W mroku jakieś światło. Migocząca
jarzeniówka wydaje ciche brzęczenie. Ktoś
tu był. Na ścianach tak jakby rozmazane
ślady krwi. Pod sufitem plątanina żeliwnych
rur rozszerza się lejowato jak ramiona
szeroko rozwarte jak grób. Ktoś tu był… Na
chromowanym stole wśród chirurgicznych
narzędzi — wyszczerbiony stołowy nóż.
Coś się na mnie patrzy. Coś mnie obserwuje.
Wiem. Czuję to aż nazbyt po lodowatych na
plecach dreszczach. Na blacie stołu
wyskrobane: nie ma miłości! Tak. miłość
została tu zaszlachtowana jak świnia w
strugach tryskającej krwi. Brunatne plamy.
Wszędzie brunatne plamy…
A corpus delicti? Gdzie jest corpus
delicti? Ach, wyszczerbiony, stołowy nóż z
drewnianą, wytartą od wielokrotnych
powtórzeń rękojeścią.
Jej ręce… Spójrzcie na jej ręce! Jej
sukienka upstrzona czerwonymi plamami. Jej
chrapliwy oddech mięsożercy. Szybki oddech…

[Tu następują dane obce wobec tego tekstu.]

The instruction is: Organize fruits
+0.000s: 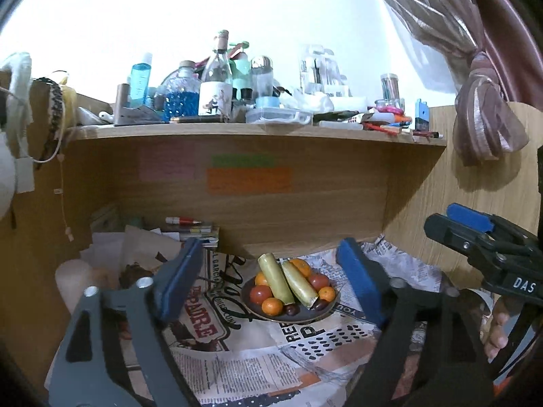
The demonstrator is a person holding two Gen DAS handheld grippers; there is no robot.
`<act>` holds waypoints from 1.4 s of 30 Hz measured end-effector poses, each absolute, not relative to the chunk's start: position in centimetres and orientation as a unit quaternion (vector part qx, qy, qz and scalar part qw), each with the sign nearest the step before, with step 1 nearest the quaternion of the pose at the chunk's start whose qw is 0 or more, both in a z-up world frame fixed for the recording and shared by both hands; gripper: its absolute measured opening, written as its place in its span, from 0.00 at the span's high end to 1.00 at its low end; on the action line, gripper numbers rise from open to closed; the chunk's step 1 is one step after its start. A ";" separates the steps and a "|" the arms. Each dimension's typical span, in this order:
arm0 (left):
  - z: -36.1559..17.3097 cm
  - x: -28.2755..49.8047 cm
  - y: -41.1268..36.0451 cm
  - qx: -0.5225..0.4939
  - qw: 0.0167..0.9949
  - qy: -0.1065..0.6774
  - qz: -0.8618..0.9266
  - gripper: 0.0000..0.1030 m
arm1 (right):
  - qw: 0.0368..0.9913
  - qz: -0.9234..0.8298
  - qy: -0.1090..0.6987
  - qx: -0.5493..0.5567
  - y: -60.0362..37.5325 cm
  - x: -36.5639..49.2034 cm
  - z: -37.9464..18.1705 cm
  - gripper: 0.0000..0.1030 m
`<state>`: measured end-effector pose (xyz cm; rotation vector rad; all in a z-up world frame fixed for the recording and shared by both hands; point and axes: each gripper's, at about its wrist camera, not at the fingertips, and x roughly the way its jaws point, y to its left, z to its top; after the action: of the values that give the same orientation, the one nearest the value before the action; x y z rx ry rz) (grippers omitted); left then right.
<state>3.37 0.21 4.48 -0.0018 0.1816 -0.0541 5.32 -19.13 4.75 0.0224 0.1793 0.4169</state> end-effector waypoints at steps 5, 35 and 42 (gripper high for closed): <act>4.3 2.1 0.2 -0.002 0.997 0.080 -0.020 0.07 | 0.977 0.197 0.083 0.008 -19.1 4.3 4.6 0.13; 3.9 1.5 0.1 0.001 0.997 0.076 -0.020 0.00 | 0.982 0.176 0.062 0.003 -19.0 2.8 4.4 0.00; 3.8 1.8 0.1 0.000 0.997 0.080 -0.021 0.00 | 0.983 0.175 0.063 0.004 -18.9 2.9 4.4 0.00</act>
<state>1.79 0.10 3.77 0.0001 0.1599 -0.0417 2.86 -18.91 4.39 0.0078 0.1271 0.3522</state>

I odwrócone białkami oczy jak w ekstazie
dokonywanego mordu! Wszędzie oczy, oczy…
Twarze zdumione potęgą śmierci. Śmiertelne
spojrzenia tak jak u mojej umierającej
matki. Zdziwione tym otwierającym się
mrokiem tajemnicy.
I wszystko pokryte kurzem. Grubą warstwą
kurzu i zapomnienia.
Zatem pełznę w świetle jarzeniówki. Stąpam
na czworakach i grzebię… Grzebię w
rupieciach, gruzie. Otwieram szafki,
odsuwam szuflady… Co znajduję? Okruchy
przeszłości, pozostałości, artefakty dawno
minionych epok. Z zakurzonych okładek
wysypują się zdjęcia, zapisane
pozdrowieniami pocztówki. Stare zdjęcia,
stare zdjęcia… Wszystko stare, zmurszałe,
pokryte zapleśniałym grzybem… Wiele, wiele
liter, pourywanych zdań, poprzecieranych,
zaplamionych tekstów… Ktoś tu kogoś kochał
i przelewał całe swoje serce na papier.
Ktoś tu kogoś kochał… Sięgam, macam
rozedrganą dłonią… Szukam… Szukam wciąż…
(Włodzimierz Zastawniak, 2023-07-02)
https://www.youtube.com/watch?v=uBVHIKdW8Q8
Komentarze (3)
Podoba mi się ten dowód rzeczowy.
Jesteś twórcą fantastycznym.
Tworzysz fantastyczne i mroczne jednoczenie opowieści.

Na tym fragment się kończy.